> **Task statement**
Once the line containing "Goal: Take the" is found in the records below, return it and each following line exactly, up to and including the line containing "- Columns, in", and nothing else.
[Input]
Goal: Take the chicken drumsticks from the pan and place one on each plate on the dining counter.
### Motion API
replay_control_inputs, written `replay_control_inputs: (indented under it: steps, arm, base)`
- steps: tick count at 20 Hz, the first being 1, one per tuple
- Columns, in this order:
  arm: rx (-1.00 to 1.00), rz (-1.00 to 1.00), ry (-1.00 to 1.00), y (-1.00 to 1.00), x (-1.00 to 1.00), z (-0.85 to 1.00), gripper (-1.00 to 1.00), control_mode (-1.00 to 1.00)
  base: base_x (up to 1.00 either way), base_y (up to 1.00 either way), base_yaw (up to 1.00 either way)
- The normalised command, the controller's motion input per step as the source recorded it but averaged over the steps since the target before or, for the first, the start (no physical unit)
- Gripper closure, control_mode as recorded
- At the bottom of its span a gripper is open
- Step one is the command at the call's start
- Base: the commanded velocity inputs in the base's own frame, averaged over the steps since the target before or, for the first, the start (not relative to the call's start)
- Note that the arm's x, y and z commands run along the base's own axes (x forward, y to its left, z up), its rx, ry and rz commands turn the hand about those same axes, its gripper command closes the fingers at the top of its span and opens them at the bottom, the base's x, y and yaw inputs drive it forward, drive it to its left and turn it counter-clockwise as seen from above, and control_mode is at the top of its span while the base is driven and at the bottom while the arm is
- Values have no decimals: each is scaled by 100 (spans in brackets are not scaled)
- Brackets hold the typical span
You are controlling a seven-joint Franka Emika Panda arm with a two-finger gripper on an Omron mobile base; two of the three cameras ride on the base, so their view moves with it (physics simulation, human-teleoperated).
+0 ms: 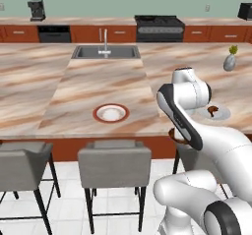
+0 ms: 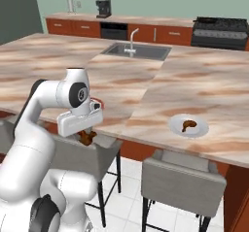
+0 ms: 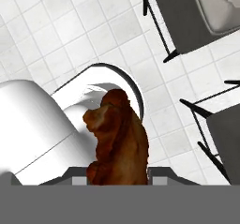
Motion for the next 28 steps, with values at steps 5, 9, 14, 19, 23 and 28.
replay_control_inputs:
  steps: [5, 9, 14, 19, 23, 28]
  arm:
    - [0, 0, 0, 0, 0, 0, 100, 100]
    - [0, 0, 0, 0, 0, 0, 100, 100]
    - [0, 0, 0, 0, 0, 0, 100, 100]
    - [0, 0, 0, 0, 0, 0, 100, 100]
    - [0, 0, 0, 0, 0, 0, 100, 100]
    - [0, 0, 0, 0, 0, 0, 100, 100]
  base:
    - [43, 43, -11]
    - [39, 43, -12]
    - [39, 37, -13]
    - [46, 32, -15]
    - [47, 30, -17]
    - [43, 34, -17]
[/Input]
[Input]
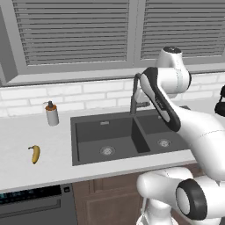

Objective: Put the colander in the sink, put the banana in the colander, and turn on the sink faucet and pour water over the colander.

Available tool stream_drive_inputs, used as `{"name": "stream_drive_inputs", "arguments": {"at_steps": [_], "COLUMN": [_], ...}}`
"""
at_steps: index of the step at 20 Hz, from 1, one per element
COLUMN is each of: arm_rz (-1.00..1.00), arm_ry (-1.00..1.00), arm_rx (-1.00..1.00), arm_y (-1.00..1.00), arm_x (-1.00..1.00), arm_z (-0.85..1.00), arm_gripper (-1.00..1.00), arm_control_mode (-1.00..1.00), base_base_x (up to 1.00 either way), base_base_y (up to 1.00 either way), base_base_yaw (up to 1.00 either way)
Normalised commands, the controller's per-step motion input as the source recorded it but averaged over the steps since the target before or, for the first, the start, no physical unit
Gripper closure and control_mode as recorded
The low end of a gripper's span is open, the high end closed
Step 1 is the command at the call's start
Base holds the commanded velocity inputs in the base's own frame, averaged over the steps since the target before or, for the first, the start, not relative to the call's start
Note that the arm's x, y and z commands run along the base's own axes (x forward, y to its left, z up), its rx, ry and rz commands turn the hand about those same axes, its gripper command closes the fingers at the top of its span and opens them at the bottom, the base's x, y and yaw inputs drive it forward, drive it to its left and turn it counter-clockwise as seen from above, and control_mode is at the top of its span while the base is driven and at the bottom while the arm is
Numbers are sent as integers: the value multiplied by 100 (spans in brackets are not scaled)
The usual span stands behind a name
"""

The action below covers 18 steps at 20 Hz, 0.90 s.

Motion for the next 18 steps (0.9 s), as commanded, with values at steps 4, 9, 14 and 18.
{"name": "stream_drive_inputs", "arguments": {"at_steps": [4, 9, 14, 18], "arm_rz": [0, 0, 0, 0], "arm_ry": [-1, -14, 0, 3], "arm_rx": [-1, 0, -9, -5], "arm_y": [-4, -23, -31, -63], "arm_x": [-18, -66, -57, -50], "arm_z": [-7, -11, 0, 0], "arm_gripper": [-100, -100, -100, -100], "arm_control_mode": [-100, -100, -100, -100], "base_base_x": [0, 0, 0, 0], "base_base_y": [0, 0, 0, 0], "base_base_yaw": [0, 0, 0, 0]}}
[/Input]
> **Task solution**
Goal: Take the chicken drumsticks from the pan and place one on each plate on the dining counter.
### Motion API
replay_control_inputs, written `replay_control_inputs: (indented under it: steps, arm, base)`
- steps: tick count at 20 Hz, the first being 1, one per tuple
- Columns, in this order:

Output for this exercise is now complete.